WORK REQUEST → Restate the listing below word for word, omitting any images.

DATASET SECTION →
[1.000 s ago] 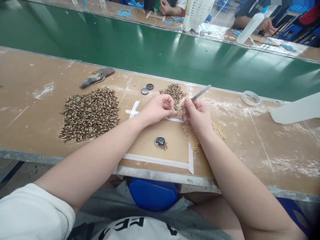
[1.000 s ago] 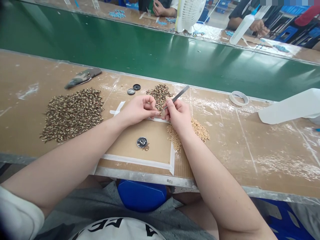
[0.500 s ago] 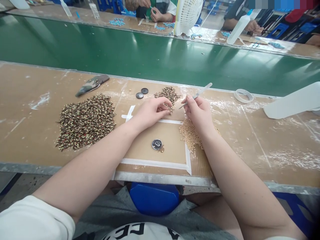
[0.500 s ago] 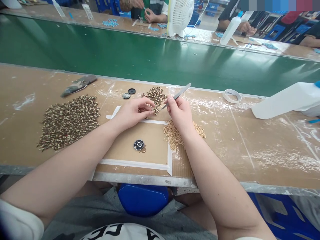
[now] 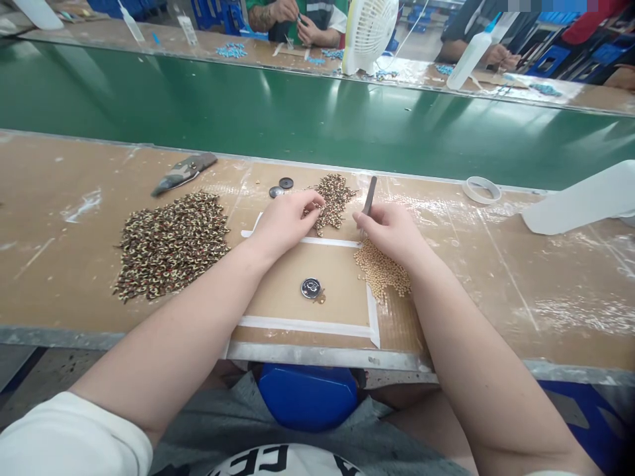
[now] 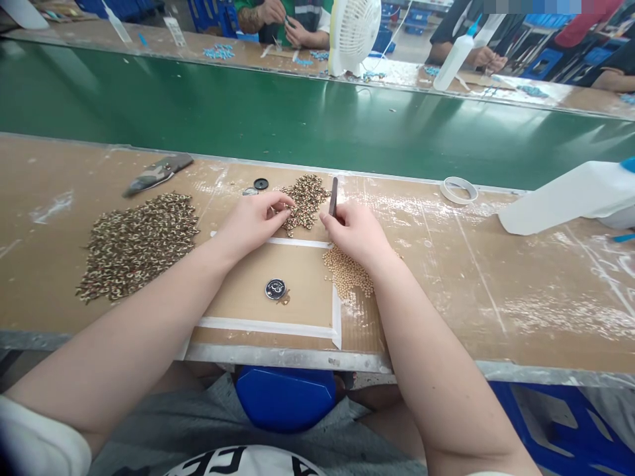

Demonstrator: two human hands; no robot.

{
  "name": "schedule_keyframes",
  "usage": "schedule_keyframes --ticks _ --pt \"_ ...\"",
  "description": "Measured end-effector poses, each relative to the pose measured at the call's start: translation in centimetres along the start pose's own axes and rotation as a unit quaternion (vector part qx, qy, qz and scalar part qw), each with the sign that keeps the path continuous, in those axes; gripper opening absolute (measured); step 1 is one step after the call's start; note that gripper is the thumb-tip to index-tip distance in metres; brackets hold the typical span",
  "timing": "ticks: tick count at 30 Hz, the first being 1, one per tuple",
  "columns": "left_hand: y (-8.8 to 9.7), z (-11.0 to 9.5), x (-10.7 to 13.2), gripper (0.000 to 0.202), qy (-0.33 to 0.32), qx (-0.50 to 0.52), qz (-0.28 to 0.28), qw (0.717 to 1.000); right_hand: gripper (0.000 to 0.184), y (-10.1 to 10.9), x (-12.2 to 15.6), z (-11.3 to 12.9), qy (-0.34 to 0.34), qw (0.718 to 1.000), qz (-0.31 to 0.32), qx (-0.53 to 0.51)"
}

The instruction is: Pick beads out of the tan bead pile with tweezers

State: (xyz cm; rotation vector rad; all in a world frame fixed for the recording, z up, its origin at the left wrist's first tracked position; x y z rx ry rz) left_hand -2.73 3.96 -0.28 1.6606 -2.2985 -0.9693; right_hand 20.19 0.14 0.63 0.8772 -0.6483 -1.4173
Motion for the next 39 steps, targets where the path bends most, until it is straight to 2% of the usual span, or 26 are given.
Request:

ANSWER TO THIS TASK →
[1.000 s ago] 
[1.000 s ago] 
[0.500 s ago] 
[0.500 s ago] 
[now] 
[now] 

Demonstrator: two human hands; no robot.

{
  "name": "schedule_keyframes",
  "usage": "schedule_keyframes --ticks _ --pt \"_ ...\"",
  "description": "Measured end-effector poses, each relative to the pose measured at the call's start: translation in centimetres along the start pose's own axes and rotation as a unit quaternion (vector part qx, qy, qz and scalar part qw), each with the sign that keeps the path continuous, in those axes; gripper opening absolute (measured); step 1 is one step after the call's start; note that gripper is the thumb-tip to index-tip distance in metres; brackets hold the typical span",
  "timing": "ticks: tick count at 30 Hz, the first being 1, one per tuple",
  "columns": "left_hand: y (-8.8 to 9.7), z (-11.0 to 9.5), x (-10.7 to 13.2), gripper (0.000 to 0.202), qy (-0.33 to 0.32), qx (-0.50 to 0.52), qz (-0.28 to 0.28), qw (0.717 to 1.000); right_hand: gripper (0.000 to 0.184), y (-10.1 to 10.9), x (-12.2 to 15.6), z (-11.3 to 12.9), qy (-0.34 to 0.34), qw (0.718 to 1.000), qz (-0.31 to 0.32), qx (-0.53 to 0.51)"
}

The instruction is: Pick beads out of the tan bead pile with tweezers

State: (xyz cm; rotation vector rad; all in a world frame fixed for the recording, z up, its origin at the left wrist's first tracked position; x y z rx ry rz) left_hand -2.73 3.96 -0.28 1.6606 -2.2985 -0.9693; right_hand 20.19 0.14 0.63 0.8772 -0.6483 -1.4173
Motion for the next 39 steps, targets where the path bends most, until it is straight to 2% of the usual span, or 26 are given.
Request:

That finishes the answer to the exercise.